● WHAT TO WORK ON
Exclude all pictures, then restate the entries below word for word.

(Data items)
================================
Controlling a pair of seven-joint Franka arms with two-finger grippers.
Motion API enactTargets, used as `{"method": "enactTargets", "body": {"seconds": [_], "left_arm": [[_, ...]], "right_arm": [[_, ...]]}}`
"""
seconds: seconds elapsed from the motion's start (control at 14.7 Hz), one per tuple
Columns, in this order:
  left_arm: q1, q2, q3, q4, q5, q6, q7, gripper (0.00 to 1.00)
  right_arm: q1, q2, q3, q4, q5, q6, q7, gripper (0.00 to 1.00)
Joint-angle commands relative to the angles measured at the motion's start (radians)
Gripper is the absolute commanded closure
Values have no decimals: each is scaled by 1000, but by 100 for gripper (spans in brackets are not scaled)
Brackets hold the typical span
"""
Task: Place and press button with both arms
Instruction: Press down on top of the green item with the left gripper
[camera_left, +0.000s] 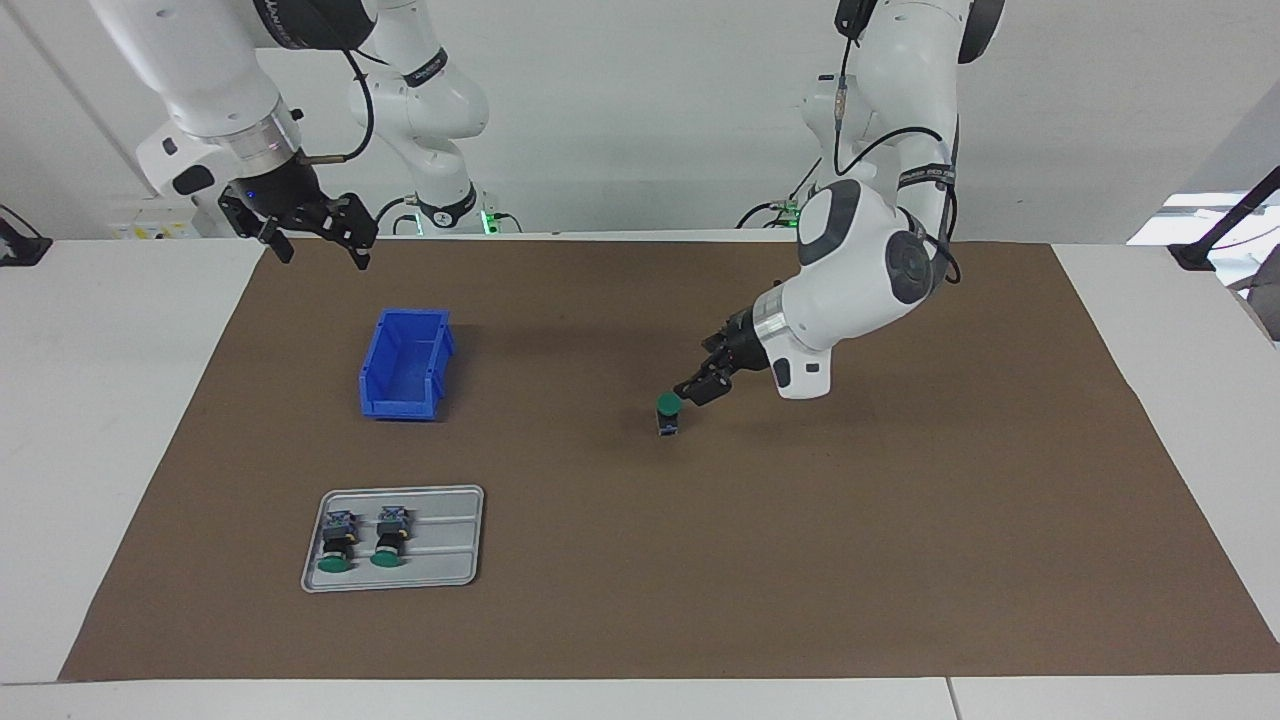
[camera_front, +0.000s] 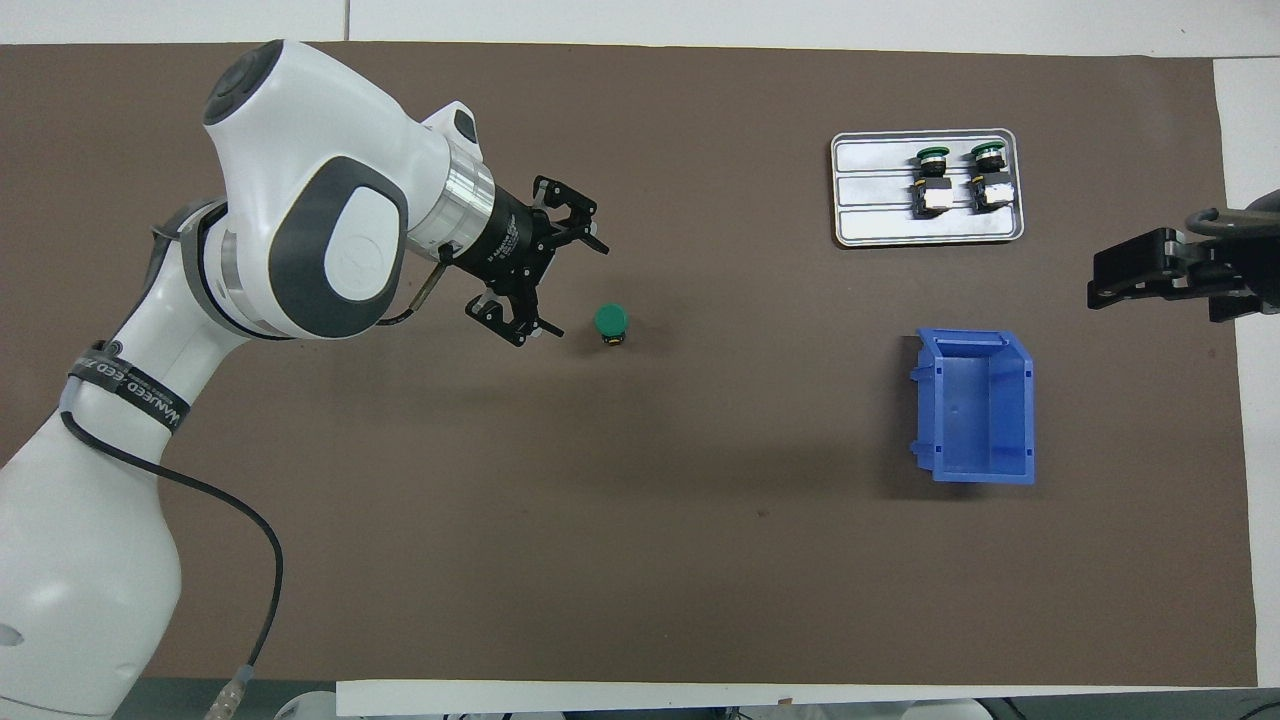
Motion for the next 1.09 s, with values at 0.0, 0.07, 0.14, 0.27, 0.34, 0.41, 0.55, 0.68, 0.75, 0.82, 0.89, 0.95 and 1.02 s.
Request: {"method": "enactTargets", "body": {"seconds": [0.0,0.07,0.14,0.27,0.34,0.41,0.55,0.68,0.75,0.82,0.89,0.95,1.02], "left_arm": [[-80,1,10,29,157,-24,4,0],[-116,1,10,29,227,-11,7,0],[-137,1,10,30,261,-5,6,0],[-140,1,13,30,294,-18,7,4],[-140,1,10,38,353,-30,15,11],[-139,8,6,64,398,-50,27,20],[-139,16,6,118,415,-98,150,37],[-140,17,7,119,415,-120,188,72],[-134,16,7,119,415,-127,191,89],[-128,19,6,118,417,-121,199,93],[-130,28,7,116,418,-118,202,95],[-137,34,7,116,439,-119,211,95],[-139,45,6,116,461,-113,213,97]], "right_arm": [[-16,-15,10,-17,-6,-3,-23,0],[-16,-15,10,-17,-6,-3,-23,0],[-16,-13,10,-17,-6,-3,-23,0],[-16,-13,10,-17,-6,-3,-23,0],[-16,-15,10,-17,-6,-3,-23,0],[-16,-15,10,-17,-6,-3,-23,0],[-16,-13,10,-17,-6,-3,-23,0],[-16,-15,10,-17,-6,-3,-23,0],[-16,-13,10,-17,-6,-3,-23,0],[-16,-13,10,-17,-6,-3,-23,0],[-16,-15,10,-17,-6,-3,-23,0],[-16,-13,10,-17,-6,-3,-23,0],[-16,-15,10,-17,-6,-3,-23,0]]}}
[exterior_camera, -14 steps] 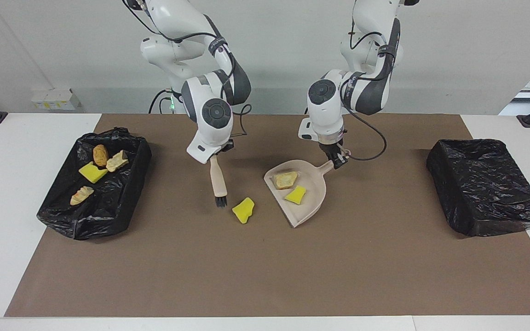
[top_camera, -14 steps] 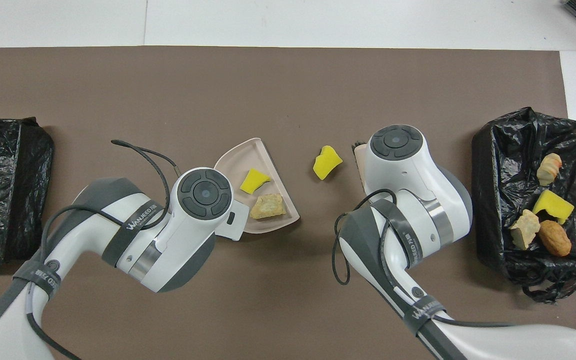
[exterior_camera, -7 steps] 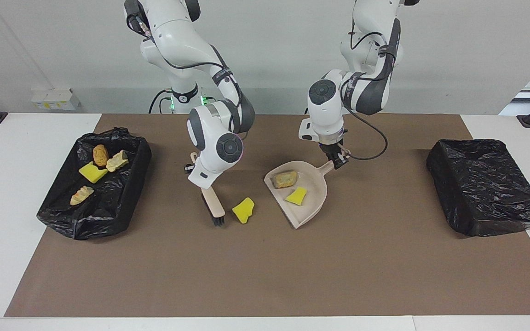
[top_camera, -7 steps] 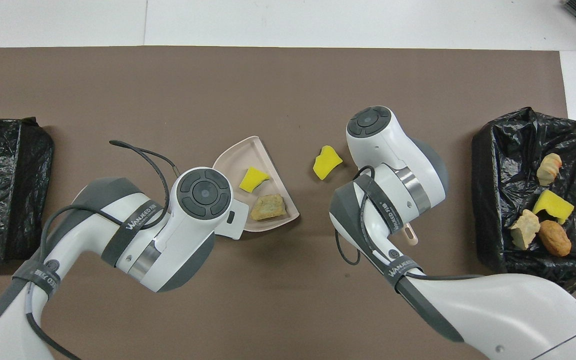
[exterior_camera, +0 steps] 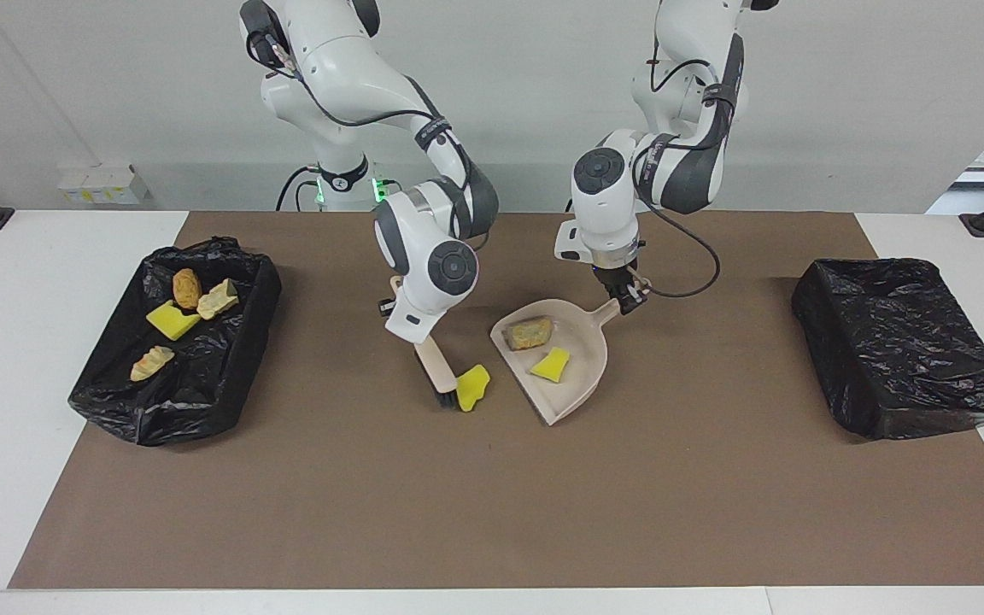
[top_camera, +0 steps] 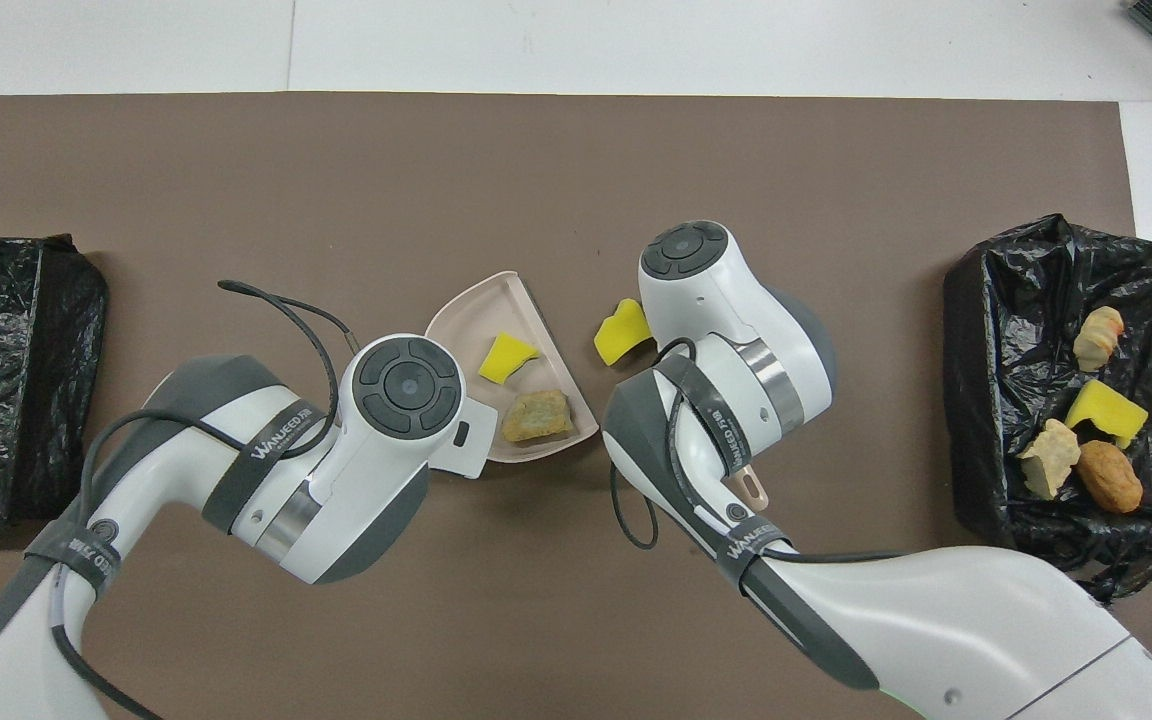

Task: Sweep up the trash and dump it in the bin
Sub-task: 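Sweep the last yellow sponge piece toward the dustpan with the right gripper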

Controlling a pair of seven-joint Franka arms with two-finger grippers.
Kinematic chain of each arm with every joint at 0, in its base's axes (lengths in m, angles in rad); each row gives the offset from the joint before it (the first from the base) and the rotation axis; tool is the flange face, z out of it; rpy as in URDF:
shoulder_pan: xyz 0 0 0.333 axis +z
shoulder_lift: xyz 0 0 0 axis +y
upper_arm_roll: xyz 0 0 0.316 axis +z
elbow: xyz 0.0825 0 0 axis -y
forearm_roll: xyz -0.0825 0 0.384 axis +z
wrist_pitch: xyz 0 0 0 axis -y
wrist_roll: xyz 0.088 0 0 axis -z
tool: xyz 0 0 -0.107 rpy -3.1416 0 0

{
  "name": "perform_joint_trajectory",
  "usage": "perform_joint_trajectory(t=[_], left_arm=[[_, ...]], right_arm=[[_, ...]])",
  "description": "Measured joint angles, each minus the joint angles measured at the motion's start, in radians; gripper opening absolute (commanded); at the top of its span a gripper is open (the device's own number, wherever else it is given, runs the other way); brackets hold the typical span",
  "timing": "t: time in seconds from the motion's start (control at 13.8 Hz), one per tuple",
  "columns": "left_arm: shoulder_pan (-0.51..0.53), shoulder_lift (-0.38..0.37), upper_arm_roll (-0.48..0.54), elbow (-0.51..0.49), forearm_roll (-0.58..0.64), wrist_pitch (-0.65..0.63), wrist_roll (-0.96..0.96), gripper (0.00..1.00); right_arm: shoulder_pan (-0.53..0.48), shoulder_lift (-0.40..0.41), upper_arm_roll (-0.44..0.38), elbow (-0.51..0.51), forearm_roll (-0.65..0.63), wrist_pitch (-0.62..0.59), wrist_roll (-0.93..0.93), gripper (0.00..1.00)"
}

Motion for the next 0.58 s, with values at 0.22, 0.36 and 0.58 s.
perform_joint_trajectory(t=[0.22,0.36,0.58], left_arm=[[0.004,0.000,0.000,0.000,0.000,0.002,0.000,0.00],[0.017,0.002,0.001,0.000,0.000,0.007,0.001,0.00],[0.033,0.005,0.002,0.000,0.000,0.031,0.052,0.00]], right_arm=[[0.048,0.000,0.001,-0.003,0.108,0.007,0.000,0.00],[0.071,-0.004,0.005,-0.023,0.171,0.045,0.000,0.00],[0.106,-0.024,0.008,-0.057,0.248,0.064,0.000,0.00]])
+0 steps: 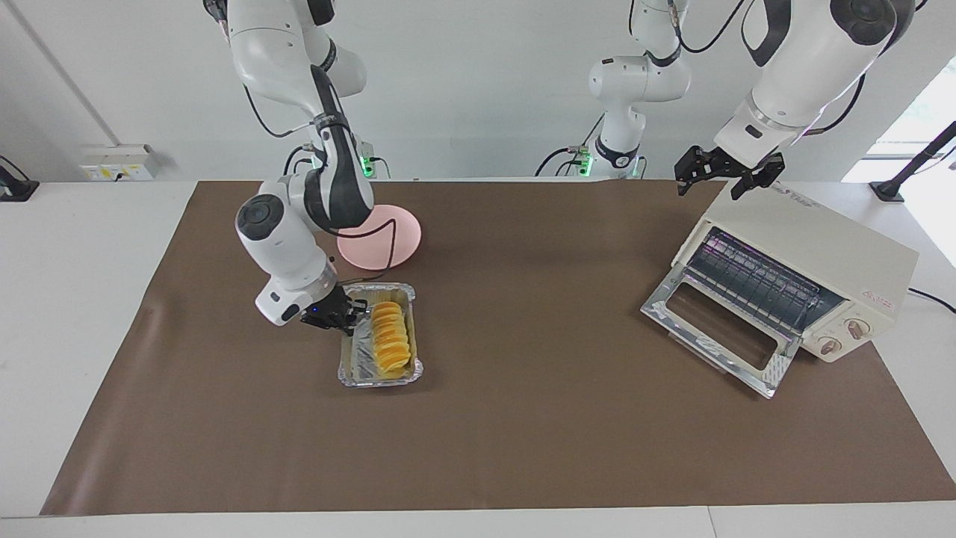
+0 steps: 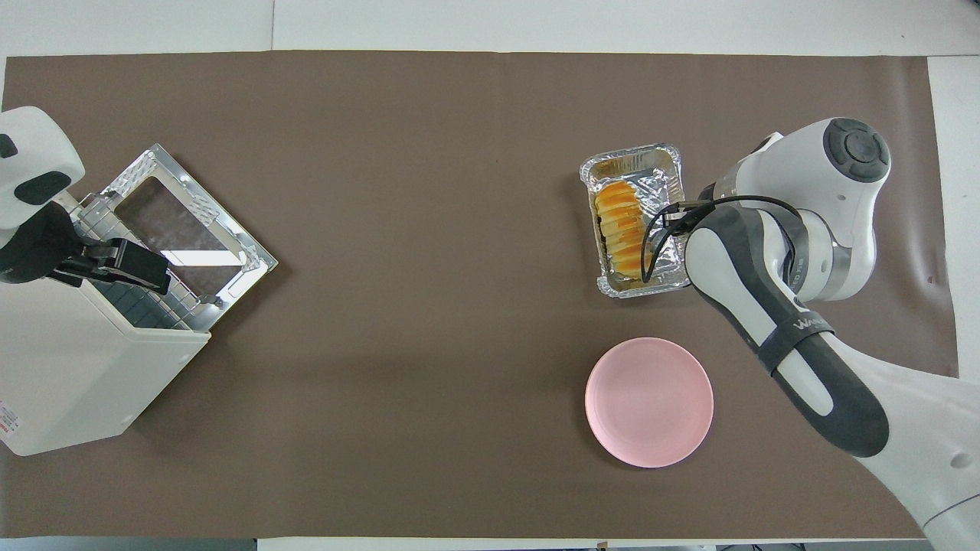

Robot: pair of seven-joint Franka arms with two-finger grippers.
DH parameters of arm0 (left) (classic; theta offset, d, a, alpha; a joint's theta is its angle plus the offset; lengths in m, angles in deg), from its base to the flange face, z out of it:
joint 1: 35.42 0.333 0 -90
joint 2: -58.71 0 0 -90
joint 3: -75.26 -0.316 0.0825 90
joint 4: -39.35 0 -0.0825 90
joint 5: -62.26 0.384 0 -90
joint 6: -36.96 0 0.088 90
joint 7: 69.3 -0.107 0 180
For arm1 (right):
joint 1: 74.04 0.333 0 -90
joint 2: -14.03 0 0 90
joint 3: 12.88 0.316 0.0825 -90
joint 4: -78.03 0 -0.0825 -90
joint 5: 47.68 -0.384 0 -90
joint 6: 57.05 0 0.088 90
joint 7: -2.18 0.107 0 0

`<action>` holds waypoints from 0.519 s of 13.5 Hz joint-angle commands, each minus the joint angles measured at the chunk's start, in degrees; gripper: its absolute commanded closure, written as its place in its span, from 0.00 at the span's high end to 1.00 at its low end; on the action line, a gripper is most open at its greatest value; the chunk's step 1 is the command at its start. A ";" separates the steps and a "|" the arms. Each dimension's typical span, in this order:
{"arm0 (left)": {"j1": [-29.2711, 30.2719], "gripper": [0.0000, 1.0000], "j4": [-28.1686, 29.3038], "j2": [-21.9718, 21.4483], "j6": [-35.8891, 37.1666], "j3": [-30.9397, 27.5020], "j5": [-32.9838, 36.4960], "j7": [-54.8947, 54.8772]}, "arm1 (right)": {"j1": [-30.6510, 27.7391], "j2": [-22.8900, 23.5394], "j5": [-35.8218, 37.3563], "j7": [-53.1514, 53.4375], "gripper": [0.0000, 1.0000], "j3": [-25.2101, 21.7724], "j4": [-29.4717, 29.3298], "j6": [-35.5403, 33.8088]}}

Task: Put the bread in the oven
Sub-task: 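Slide the foil tray toward the oven with the right gripper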

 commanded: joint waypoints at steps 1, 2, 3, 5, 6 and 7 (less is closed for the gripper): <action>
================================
● WRITTEN SOLUTION
Controlling a pair of seven-joint Franka arms with two-finger grippers.
Motion API enactTargets, used as `{"method": "enactTargets", "body": {"seconds": [_], "left_arm": [[_, ...]], "right_arm": [[_, ...]]}}`
"""
seconds: seconds elapsed from the motion's start (control at 14.7 Hz), one per tuple
Columns, in this order:
  left_arm: q1, q2, q3, q4, q5, q6, q7, gripper (0.00 to 1.00)
  right_arm: q1, q2, q3, q4, q5, q6, q7, gripper (0.00 to 1.00)
Joint-angle commands relative to the angles measured at the motion's start (radians)
Gripper is the absolute commanded closure
Values have no decimals: each is scaled by 1000, but by 100 for gripper (spans in brackets are not scaled)
Brackets hold the typical span
"""
Task: Place and press button with both arms
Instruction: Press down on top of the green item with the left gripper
[camera_left, +0.000s] 
[camera_front, +0.000s] 
Motion for the next 1.09 s, with values at 0.0, 0.07, 0.14, 0.27, 0.34, 0.41, 0.55, 0.68, 0.75, 0.82, 0.89, 0.95 and 1.02 s.
Request: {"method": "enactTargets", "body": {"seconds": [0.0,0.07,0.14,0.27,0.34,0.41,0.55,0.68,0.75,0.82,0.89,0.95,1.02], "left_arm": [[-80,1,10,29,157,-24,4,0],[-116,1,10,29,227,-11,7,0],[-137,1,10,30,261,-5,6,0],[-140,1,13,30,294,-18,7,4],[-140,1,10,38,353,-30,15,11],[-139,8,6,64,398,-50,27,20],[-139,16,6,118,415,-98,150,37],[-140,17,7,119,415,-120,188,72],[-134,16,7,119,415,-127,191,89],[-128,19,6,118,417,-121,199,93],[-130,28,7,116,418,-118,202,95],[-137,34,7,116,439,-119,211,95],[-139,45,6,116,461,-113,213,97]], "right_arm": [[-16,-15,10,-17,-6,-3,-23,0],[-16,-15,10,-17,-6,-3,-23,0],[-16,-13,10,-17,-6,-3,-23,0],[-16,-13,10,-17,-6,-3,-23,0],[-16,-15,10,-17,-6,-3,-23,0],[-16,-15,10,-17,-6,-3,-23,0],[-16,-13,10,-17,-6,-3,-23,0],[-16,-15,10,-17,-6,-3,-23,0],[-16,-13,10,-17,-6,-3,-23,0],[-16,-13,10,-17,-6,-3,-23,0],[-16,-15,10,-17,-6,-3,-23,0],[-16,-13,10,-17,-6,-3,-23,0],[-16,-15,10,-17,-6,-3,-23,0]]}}
[exterior_camera, -14 steps] 
[top_camera, -14 steps] 
[exterior_camera, -7 steps] 
[top_camera, -7 steps] 
[exterior_camera, +0 steps] 
[top_camera, +0 steps] 

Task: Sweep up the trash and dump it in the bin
Sub-task: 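Sweep the last yellow sponge piece toward the dustpan with the right gripper
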
Controlling a pair of seven-joint Franka arms with two-finger grippers.
Kinematic chain of each arm with every joint at 0, in its base's axes (lengths in m, angles in rad); each row gives the offset from the joint before it (the first from the base) and the rotation axis; tool is the flange face, z out of it; rpy as in URDF:
shoulder_pan: xyz 0 0 0.333 axis +z
shoulder_lift: xyz 0 0 0 axis +y
upper_arm_roll: xyz 0 0 0.316 axis +z
elbow: xyz 0.0825 0 0 axis -y
forearm_roll: xyz -0.0825 0 0.384 axis +z
wrist_pitch: xyz 0 0 0 axis -y
wrist_roll: xyz 0.088 0 0 axis -z
tool: xyz 0 0 -0.107 rpy -3.1416 0 0

{
  "name": "perform_joint_trajectory",
  "usage": "perform_joint_trajectory(t=[_], left_arm=[[_, ...]], right_arm=[[_, ...]])",
  "description": "Measured joint angles, each minus the joint angles measured at the motion's start, in radians; gripper opening absolute (commanded); at the top of its span a gripper is open (the device's own number, wherever else it is given, runs the other way); brackets hold the typical span",
  "timing": "t: time in seconds from the motion's start (control at 13.8 Hz), one per tuple",
  "columns": "left_arm: shoulder_pan (-0.51..0.53), shoulder_lift (-0.38..0.37), upper_arm_roll (-0.48..0.54), elbow (-0.51..0.49), forearm_roll (-0.58..0.64), wrist_pitch (-0.65..0.63), wrist_roll (-0.96..0.96), gripper (0.00..1.00); right_arm: shoulder_pan (-0.53..0.48), shoulder_lift (-0.40..0.41), upper_arm_roll (-0.44..0.38), elbow (-0.51..0.51), forearm_roll (-0.65..0.63), wrist_pitch (-0.62..0.59), wrist_roll (-0.93..0.93), gripper (0.00..1.00)"
}

Motion for the next 0.58 s, with values at 0.22, 0.36 and 0.58 s.
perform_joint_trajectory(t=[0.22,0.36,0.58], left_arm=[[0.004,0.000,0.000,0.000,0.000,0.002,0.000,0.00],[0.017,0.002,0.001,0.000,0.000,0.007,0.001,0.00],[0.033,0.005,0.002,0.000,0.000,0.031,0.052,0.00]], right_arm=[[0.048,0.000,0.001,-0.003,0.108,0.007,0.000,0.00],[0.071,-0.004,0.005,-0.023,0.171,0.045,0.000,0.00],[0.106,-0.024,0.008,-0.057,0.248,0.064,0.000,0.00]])
+0 steps: 
+0 steps: 

Robot: pair of seven-joint Franka arms with two-finger grippers.
DH parameters of arm0 (left) (classic; theta offset, d, a, alpha; a joint's theta is its angle plus the offset; lengths in m, angles in deg), from its base to the flange face, z out of it:
joint 1: 35.42 0.333 0 -90
joint 2: -58.71 0 0 -90
joint 3: -75.26 -0.316 0.0825 90
joint 4: -39.35 0 -0.0825 90
joint 5: -62.26 0.384 0 -90
joint 6: -36.96 0 0.088 90
joint 7: 69.3 -0.107 0 180
For arm1 (right):
joint 1: 74.04 0.333 0 -90
joint 2: -14.03 0 0 90
joint 3: 12.88 0.316 0.0825 -90
joint 4: -78.03 0 -0.0825 -90
joint 5: 47.68 -0.384 0 -90
joint 6: 57.05 0 0.088 90
joint 7: -2.18 0.107 0 0

`<action>` holds waypoints from 0.519 s of 13.5 Hz joint-angle commands, each minus the joint angles measured at the chunk's start, in degrees; gripper: its absolute commanded closure, written as its place in its span, from 0.00 at the span's high end to 1.00 at its low end; on the action line, a gripper is most open at its greatest value; the chunk's step 1 is the command at its start. A ";" separates the steps and a "|" the arms. Each dimension's typical span, in this order:
{"arm0 (left)": {"j1": [-29.2711, 30.2719], "gripper": [0.0000, 1.0000], "j4": [-28.1686, 29.3038], "j2": [-21.9718, 21.4483], "j6": [-35.8891, 37.1666], "j3": [-30.9397, 27.5020], "j5": [-32.9838, 36.4960], "j7": [-54.8947, 54.8772]}, "arm1 (right)": {"j1": [-30.6510, 27.7391], "j2": [-22.8900, 23.5394], "j5": [-35.8218, 37.3563], "j7": [-53.1514, 53.4375], "gripper": [0.0000, 1.0000], "j3": [-25.2101, 21.7724], "j4": [-29.4717, 29.3298], "j6": [-35.5403, 33.8088]}}

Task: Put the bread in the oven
Sub-task: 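Slide the foil tray toward the oven with the right gripper
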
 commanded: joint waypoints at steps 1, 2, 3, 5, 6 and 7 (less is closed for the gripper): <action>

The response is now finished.